The Day Joe Walsh Handed Jimmy Page His Most Legendary Guitar

For any true musician, an instrument is never just a tool. It becomes a voice, a way to speak without words. Jimmy Page, like many great players, owned countless guitars throughout his career, but a few of them carried stories that shaped his sound — and rock history itself.

Even before Led Zeppelin, Page understood the importance of tone. As a young but seasoned session player, he knew no one could last in the studio without mastering the craft of sound. By the time he joined The Yardbirds, Page was developing his own guitar language, one that leaned on his trusty Fender Telecaster. With it, he blended blues-rock and psychedelia on songs like “Heart Full of Soul,” a hint of the fire that would later define Zeppelin.
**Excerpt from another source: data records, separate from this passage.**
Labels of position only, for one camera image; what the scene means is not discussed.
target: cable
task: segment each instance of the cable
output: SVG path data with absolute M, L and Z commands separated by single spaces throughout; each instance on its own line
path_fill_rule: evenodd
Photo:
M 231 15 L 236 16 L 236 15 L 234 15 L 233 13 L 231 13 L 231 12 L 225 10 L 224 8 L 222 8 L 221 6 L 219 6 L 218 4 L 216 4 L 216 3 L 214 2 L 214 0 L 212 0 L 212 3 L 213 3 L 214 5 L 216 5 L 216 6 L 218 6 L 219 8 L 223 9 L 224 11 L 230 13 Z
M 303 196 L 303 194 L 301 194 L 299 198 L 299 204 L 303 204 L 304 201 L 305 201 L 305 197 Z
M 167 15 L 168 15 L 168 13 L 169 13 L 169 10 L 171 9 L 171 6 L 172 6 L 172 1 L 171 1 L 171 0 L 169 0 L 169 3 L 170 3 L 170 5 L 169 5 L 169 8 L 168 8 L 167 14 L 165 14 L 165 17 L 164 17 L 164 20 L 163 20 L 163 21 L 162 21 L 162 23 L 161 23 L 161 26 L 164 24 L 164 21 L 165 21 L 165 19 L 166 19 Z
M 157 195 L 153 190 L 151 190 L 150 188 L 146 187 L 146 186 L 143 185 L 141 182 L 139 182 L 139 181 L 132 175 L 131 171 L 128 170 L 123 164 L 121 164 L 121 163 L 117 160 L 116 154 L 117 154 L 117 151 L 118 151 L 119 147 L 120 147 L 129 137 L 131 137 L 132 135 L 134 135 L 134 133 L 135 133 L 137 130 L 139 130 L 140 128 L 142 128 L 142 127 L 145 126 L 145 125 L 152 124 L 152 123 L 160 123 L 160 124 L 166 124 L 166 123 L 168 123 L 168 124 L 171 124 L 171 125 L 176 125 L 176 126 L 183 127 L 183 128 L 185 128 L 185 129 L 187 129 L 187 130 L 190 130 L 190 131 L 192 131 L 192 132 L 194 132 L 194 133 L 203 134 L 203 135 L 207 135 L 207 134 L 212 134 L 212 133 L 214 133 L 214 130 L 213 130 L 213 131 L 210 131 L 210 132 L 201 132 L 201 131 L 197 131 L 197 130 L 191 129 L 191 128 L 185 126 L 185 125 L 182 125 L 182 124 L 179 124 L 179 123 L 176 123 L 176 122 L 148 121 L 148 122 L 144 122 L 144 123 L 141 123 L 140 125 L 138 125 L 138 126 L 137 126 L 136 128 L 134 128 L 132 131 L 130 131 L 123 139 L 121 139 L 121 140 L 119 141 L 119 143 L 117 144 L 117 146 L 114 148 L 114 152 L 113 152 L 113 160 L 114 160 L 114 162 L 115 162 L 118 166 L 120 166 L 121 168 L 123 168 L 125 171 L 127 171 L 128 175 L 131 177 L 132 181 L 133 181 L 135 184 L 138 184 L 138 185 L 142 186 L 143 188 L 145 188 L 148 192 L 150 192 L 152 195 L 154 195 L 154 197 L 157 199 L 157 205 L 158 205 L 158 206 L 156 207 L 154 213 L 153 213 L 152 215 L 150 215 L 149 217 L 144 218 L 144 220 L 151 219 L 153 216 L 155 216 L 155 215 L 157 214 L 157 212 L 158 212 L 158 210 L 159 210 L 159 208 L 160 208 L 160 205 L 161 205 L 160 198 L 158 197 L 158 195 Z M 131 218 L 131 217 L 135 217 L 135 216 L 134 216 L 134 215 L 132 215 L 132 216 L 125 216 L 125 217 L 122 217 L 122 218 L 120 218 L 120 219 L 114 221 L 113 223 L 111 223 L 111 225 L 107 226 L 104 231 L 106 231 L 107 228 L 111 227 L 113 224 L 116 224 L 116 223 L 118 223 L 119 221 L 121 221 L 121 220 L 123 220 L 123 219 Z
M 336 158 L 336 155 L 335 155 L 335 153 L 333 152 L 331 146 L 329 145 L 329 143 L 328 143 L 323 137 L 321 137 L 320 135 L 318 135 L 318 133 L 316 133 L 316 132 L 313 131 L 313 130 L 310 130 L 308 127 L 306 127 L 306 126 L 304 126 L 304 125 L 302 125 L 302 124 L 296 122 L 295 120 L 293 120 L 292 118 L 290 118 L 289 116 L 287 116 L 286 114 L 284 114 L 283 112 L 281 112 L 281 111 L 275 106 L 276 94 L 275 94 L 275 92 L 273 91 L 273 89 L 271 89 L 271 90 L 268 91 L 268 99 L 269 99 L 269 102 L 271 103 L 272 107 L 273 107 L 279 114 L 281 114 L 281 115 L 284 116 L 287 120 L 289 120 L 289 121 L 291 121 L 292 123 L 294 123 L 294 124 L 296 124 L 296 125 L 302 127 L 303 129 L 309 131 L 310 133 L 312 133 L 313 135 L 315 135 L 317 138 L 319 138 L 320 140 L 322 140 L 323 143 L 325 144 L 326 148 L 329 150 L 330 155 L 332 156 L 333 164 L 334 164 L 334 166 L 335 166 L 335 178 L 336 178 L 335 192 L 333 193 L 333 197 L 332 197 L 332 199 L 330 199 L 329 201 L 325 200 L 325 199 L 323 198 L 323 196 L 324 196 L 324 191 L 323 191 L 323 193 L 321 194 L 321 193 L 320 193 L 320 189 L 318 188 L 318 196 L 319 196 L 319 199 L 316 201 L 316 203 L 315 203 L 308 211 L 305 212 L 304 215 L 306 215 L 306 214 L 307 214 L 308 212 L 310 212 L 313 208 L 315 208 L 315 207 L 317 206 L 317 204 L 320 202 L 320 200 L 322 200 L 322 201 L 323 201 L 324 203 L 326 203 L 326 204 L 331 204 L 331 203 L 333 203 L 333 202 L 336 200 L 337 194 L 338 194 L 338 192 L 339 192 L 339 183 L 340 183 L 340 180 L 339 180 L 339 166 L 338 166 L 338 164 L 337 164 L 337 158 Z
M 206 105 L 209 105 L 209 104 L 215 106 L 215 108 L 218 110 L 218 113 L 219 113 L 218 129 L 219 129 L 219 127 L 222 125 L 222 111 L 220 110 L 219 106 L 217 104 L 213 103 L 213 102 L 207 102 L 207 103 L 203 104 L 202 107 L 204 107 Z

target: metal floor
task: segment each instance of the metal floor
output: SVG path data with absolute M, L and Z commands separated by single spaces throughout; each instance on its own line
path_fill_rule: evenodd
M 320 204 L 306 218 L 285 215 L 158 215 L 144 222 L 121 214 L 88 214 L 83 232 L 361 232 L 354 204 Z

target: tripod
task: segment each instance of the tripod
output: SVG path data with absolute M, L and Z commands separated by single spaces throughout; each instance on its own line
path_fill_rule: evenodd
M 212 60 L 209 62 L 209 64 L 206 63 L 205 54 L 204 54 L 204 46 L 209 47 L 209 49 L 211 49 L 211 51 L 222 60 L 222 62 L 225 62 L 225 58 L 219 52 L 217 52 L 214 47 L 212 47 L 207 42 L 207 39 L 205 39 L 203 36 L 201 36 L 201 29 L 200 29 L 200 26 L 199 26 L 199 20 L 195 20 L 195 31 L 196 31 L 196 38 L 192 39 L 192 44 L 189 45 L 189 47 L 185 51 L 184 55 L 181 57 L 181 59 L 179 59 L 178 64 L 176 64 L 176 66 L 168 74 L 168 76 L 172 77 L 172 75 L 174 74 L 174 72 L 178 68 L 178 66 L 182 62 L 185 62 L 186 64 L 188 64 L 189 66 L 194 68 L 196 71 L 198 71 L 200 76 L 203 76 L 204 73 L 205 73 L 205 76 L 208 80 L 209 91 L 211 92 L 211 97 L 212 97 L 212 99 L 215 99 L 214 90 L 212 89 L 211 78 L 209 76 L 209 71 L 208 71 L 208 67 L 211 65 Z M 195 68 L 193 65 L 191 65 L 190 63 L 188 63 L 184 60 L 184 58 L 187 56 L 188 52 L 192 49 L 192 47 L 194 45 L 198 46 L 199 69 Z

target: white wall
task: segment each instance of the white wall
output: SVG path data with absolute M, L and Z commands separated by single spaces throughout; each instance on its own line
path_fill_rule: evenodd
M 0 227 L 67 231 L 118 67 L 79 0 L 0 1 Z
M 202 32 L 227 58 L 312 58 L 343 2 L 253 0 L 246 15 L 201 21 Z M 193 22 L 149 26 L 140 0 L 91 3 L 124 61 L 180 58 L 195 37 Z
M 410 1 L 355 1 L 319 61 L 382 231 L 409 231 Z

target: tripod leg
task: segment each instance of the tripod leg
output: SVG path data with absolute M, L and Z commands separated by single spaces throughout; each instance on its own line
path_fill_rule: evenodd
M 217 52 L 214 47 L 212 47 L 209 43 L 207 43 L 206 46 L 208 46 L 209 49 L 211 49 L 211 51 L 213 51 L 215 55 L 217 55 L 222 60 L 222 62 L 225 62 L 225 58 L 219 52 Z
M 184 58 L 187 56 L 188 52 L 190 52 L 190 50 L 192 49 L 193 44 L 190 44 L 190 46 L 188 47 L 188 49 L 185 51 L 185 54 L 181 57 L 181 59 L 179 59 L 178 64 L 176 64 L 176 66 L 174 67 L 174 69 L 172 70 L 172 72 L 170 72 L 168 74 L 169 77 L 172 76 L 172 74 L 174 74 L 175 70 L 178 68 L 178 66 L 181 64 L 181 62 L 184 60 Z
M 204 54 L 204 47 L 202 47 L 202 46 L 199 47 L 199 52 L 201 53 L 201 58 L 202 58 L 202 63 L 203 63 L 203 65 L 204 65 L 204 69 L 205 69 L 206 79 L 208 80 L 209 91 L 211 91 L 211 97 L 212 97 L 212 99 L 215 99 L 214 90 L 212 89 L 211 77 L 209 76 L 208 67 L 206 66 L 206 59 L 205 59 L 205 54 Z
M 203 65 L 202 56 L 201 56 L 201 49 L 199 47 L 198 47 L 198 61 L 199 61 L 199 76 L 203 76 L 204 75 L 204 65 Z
Once Led Zeppelin took off, the Telecaster stayed with him, powering early classics such as “Good Times Bad Times.” But as Zeppelin’s sound grew heavier and more ambitious, Page realized he needed an instrument that could take him further.

That’s where Joe Walsh entered the story. Long before joining the Eagles, Walsh had made his mark with the James Gang and had even shared the stage with Jimi Hendrix. During this time, he became friends with Page. Sensing that Page needed a different kind of guitar, Walsh offered him a Gibson Les Paul Standard.
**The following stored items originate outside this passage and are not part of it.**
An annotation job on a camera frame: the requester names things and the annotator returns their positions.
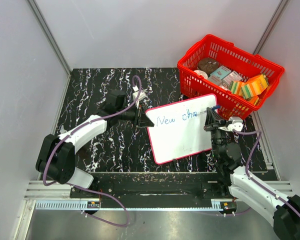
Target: marble tabletop
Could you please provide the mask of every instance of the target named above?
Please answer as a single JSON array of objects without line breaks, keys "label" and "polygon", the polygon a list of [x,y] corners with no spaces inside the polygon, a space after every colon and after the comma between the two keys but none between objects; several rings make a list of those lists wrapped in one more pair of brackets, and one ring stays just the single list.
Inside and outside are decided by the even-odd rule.
[{"label": "marble tabletop", "polygon": [[[64,133],[95,114],[111,90],[127,92],[132,101],[132,77],[138,75],[148,99],[148,108],[185,99],[180,93],[177,68],[84,68],[74,69],[63,102],[56,134]],[[255,130],[251,116],[245,119],[243,131]],[[257,136],[232,133],[242,150],[242,162],[248,158]],[[154,161],[146,128],[136,128],[128,121],[119,121],[109,131],[88,142],[76,156],[76,166],[87,172],[214,172],[215,161],[210,151],[157,165]],[[266,172],[261,146],[252,156],[250,169]]]}]

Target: whiteboard
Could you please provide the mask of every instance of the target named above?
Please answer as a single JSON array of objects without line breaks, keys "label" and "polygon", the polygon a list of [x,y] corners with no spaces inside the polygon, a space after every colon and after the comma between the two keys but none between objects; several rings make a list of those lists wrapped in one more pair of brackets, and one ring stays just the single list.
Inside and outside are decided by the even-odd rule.
[{"label": "whiteboard", "polygon": [[154,123],[148,127],[156,164],[184,158],[211,149],[210,132],[204,131],[208,107],[217,105],[214,94],[148,109]]}]

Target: red basket
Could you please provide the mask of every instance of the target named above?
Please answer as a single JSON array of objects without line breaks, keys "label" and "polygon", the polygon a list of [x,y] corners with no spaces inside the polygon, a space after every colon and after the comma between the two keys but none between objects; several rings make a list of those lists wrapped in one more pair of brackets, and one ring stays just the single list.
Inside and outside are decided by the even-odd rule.
[{"label": "red basket", "polygon": [[[236,71],[246,82],[258,74],[265,74],[268,77],[268,88],[259,95],[258,105],[253,105],[243,98],[224,90],[214,83],[207,81],[197,75],[198,62],[203,58],[210,57],[217,60],[221,65]],[[245,119],[252,111],[257,111],[264,104],[266,99],[272,95],[279,84],[280,77],[285,69],[260,55],[252,55],[214,35],[206,35],[201,41],[193,45],[178,62],[180,72],[180,91],[189,98],[215,94],[217,102],[221,106],[219,114],[225,119],[231,116],[239,116]]]}]

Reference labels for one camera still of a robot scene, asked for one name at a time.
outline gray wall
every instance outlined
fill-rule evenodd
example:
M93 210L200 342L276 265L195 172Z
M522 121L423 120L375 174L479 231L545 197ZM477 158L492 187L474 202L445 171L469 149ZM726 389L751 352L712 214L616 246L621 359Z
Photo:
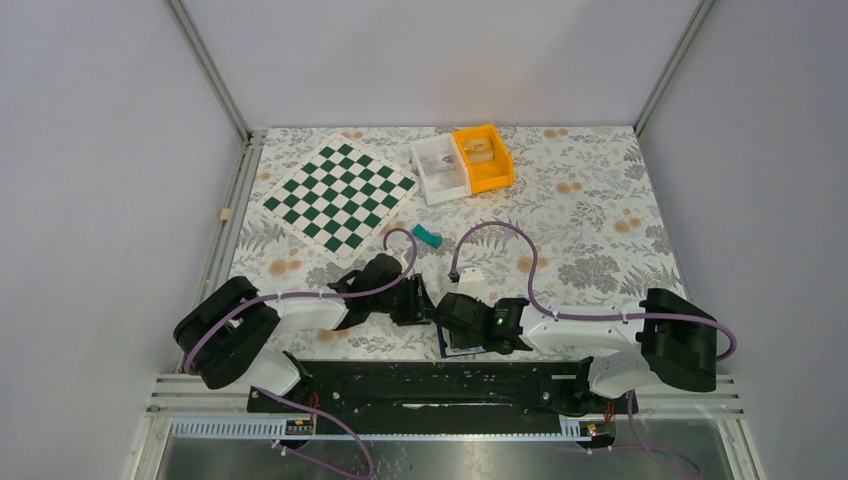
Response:
M4 2L0 478L114 480L238 142L162 2Z
M698 0L187 0L248 123L635 122Z
M769 478L844 478L848 4L716 2L642 138Z

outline floral tablecloth
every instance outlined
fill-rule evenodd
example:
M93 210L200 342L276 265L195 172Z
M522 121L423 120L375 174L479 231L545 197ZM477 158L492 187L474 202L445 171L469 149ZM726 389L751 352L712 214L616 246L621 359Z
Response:
M261 292L317 288L346 273L309 250L255 208L288 169L331 133L356 138L410 172L409 143L445 128L275 128L268 131L230 276L244 275ZM631 127L500 128L515 160L515 185L427 206L422 192L390 227L421 224L444 237L441 248L419 242L415 269L434 303L450 291L447 278L456 240L487 220L520 226L539 250L535 286L539 300L568 304L620 304L644 298L648 287L683 294L671 242L657 208ZM406 251L403 235L389 246ZM352 269L381 251L373 242ZM514 233L489 227L463 246L459 267L474 265L486 277L486 298L526 296L530 250ZM269 346L300 359L424 360L439 358L436 327L397 327L373 314L346 331L302 330L271 338ZM494 353L465 360L560 360L597 354L563 346L542 352Z

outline chessboard
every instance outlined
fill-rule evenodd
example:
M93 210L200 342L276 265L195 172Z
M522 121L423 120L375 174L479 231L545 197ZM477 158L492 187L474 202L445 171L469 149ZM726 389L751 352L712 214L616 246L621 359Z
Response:
M360 142L334 134L271 188L259 208L347 268L417 188L411 174Z

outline white plastic bin
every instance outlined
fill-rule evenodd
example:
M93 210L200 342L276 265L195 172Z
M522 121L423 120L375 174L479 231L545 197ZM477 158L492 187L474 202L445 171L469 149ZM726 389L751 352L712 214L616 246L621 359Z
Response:
M468 169L453 135L424 138L411 145L412 161L421 176L421 190L427 205L471 195Z

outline teal object
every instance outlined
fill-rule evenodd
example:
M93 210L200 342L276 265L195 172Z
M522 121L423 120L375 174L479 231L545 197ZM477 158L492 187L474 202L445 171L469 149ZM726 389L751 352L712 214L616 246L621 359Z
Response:
M439 248L442 246L442 236L437 233L428 232L427 229L421 225L416 225L415 228L412 229L412 234L433 248Z
Page hesitated at first, but the moment he plugged it in, everything changed. Reflecting on it later, he said:

“With the Les Paul, you’d get feedback through the amp and speakers, but you could control it more easily and work with it. You could change the literal note and frequency that was coming back on the feedback. I just really enjoyed playing Joe’s guitar. So I agreed with him that maybe I should buy his Les Paul Standard after all. I played [it] on ‘Whole Lotta Love’ and ‘What Is and What Should Never Be’ and that decided it for me.”

That decision altered the course of Zeppelin’s sound. While the Telecaster was still part of his arsenal, the Les Paul became Page’s weapon of choice, driving the heavier, more experimental tones on Led Zeppelin II. Songs like “Whole Lotta Love” didn’t just push Zeppelin forward — they helped define the very sound of 1970s hard rock.

Walsh, for his part, seemed to have a gift for putting iconic guitars in the right hands. Around the same time, he also passed a Gibson Les Paul to Pete Townshend, who used it on Who’s Next. In another life, Walsh might have made a fine guitar dealer, but in reality, he ensured that two of rock’s most important players had the perfect instruments to change music forever.